The Moroccan interior ministry has swung into action over a cartoon (above) published in the daily newspaper, Akhbar al-Youm, last weekend.
Police detained and interrogated editor/publisher Taoufik Bouachrine and cartoonist Khaled Kadar for more than 24 hours. They also sealed off the paper's offices, denying access to dozens of staff.
The cartoon refers to Prince Moulay Ismail, a cousin of the king, who was recently married. It shows him sitting on an amariya (a chair used for wedding ceremonies) with what appears to be a Moroccan flag in the background.
A statement from the interior ministry described the cartoon as showing "blatant disrespect to a member of the royal family". It continued:
In addition to tendentiously using the national flag, the cartoon undermines a symbol of the nation by insulting the emblem of the kingdom ... The use of the Star of David in the cartoon raises many questions on the insinuations of the people behind it and suggests flagrant anti-semitic penchants.
In light of the elements at hand, the interior minister has decided, in accordance with the laws in force, to sue and seize the daily, and to take the appropriate measures concerning the paper's equipment and premises.
Prince Moulay Ismail is also said to be taking legal action.
The meaning of the cartoon, and whether it actually shows a Star of David, is unclear. The star on the Moroccan flag is interwoven, golden in colour and has five points. The Star of David, at least on the Israeli flag, is not interwoven, it is coloured blue and has six points. Projecting the lines of the flag in the cartoon behind the prince's figure gives it six points rather than five, as the blogger Analitikis demonstrates. Whether that was intentional remains to be established, though the paper denies it.
Analitikis also suggests the prince's right arm is raised in a Hitler-style salute (a possible reference to the German origins of his new wife) – but the hand is not flat as it would be in a Nazi salute.
However, all that may be reading far too much into it. The fact is that the Moroccan authorities, while more relaxed about freedom of expression than they used to be, still draw a strong red line under any public discussion of the royal family. This was seen a couple of months ago when TelQuel magazine was seized for publishing an opinion poll showing that 91% of Moroccans have a "positive or very positive" opinion of the king's performance.

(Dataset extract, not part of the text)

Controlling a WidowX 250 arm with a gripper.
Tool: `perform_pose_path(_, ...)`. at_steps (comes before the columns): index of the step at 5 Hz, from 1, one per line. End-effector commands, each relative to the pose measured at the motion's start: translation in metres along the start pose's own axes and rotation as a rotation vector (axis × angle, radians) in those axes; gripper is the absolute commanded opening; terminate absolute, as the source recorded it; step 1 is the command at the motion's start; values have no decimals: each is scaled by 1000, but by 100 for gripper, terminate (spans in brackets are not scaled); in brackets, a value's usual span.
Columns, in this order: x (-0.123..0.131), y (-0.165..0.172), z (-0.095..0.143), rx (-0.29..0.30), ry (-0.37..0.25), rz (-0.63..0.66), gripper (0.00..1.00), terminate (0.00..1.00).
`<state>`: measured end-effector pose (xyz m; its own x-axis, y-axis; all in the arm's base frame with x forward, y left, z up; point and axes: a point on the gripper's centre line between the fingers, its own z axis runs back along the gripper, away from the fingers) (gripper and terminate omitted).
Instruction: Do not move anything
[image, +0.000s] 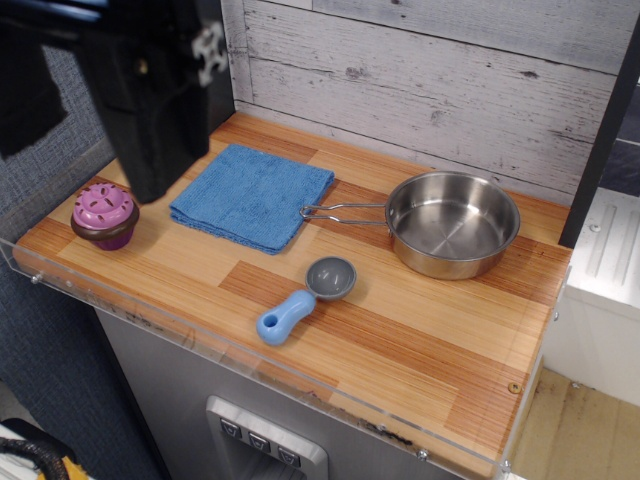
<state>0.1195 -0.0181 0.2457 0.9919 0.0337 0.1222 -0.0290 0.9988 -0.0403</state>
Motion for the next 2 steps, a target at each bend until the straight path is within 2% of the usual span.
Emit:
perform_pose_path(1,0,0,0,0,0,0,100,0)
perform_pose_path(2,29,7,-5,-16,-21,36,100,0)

The independent daily, al-Jarida al-Oula is also being prosecuted over a front-page story in August that quoted medical sources as saying that the king, who had had to cancel his activities for five days, was ill with a virus.

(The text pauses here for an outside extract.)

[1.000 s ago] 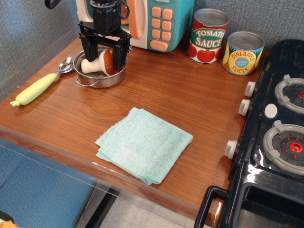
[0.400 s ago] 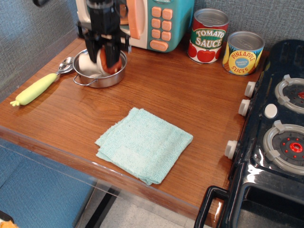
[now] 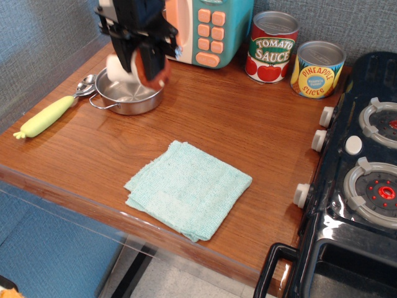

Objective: Move the mushroom from the pot to the towel.

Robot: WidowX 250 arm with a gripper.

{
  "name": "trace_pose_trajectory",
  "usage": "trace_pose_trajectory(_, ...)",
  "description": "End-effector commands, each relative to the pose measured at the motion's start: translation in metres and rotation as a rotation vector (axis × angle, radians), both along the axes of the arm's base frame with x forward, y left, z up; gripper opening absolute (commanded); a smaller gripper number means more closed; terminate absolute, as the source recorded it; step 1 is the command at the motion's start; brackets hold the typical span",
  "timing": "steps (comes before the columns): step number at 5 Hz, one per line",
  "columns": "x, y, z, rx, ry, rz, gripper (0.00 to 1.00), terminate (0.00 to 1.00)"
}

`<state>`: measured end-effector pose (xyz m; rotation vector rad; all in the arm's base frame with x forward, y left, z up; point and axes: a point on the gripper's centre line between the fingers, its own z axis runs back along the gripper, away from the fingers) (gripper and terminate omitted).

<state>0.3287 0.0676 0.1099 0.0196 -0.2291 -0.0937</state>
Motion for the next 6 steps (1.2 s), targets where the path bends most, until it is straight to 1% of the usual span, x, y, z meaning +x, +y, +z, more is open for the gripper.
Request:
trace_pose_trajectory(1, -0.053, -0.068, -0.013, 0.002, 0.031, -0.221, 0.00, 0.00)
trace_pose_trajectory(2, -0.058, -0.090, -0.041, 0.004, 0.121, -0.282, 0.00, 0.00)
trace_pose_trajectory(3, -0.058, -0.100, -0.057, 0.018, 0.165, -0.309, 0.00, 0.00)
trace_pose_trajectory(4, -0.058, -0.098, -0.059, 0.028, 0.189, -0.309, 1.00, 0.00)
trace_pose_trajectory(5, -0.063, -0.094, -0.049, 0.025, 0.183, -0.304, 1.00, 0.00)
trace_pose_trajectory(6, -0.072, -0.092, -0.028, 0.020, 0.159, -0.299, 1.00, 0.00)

Seizure of individual issues of newspapers and magazines is fairly common in Morocco, but sealing off newspaper offices – in effect shutting them down – is unusual.

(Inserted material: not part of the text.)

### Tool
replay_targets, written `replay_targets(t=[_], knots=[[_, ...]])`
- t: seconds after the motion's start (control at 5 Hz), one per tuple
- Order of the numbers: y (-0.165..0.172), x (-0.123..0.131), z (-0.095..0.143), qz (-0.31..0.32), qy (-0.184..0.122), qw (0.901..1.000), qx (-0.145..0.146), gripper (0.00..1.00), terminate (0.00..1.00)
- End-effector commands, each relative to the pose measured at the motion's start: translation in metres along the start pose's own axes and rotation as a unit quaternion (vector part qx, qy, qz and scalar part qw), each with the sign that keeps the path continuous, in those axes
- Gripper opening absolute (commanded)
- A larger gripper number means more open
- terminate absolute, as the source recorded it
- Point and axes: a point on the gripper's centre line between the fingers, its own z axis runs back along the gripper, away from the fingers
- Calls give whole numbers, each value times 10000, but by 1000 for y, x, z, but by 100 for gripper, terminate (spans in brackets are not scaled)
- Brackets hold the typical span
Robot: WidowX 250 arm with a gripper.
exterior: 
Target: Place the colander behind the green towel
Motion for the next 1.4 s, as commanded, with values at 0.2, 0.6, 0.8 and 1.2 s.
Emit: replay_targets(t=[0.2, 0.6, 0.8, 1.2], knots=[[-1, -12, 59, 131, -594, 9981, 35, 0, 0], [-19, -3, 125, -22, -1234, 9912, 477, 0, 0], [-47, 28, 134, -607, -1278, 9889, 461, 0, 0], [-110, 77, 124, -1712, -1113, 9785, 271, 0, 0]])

The Committee to Protect Journalists, which has condemned the action, says the interior ministry has no legal authority to shutter a newspaper unilaterally. "Article 77 of the Moroccan press law goes only so far as to authorise the ministry to ban a single issue of a periodical deemed disrespectful to the royal family.
“The time has come for a regime that constantly pays lip service to democracy to turn the page on abusing the law to settle scores with critical journalists.”
Posted by Brian Whitaker, 2 October 2009.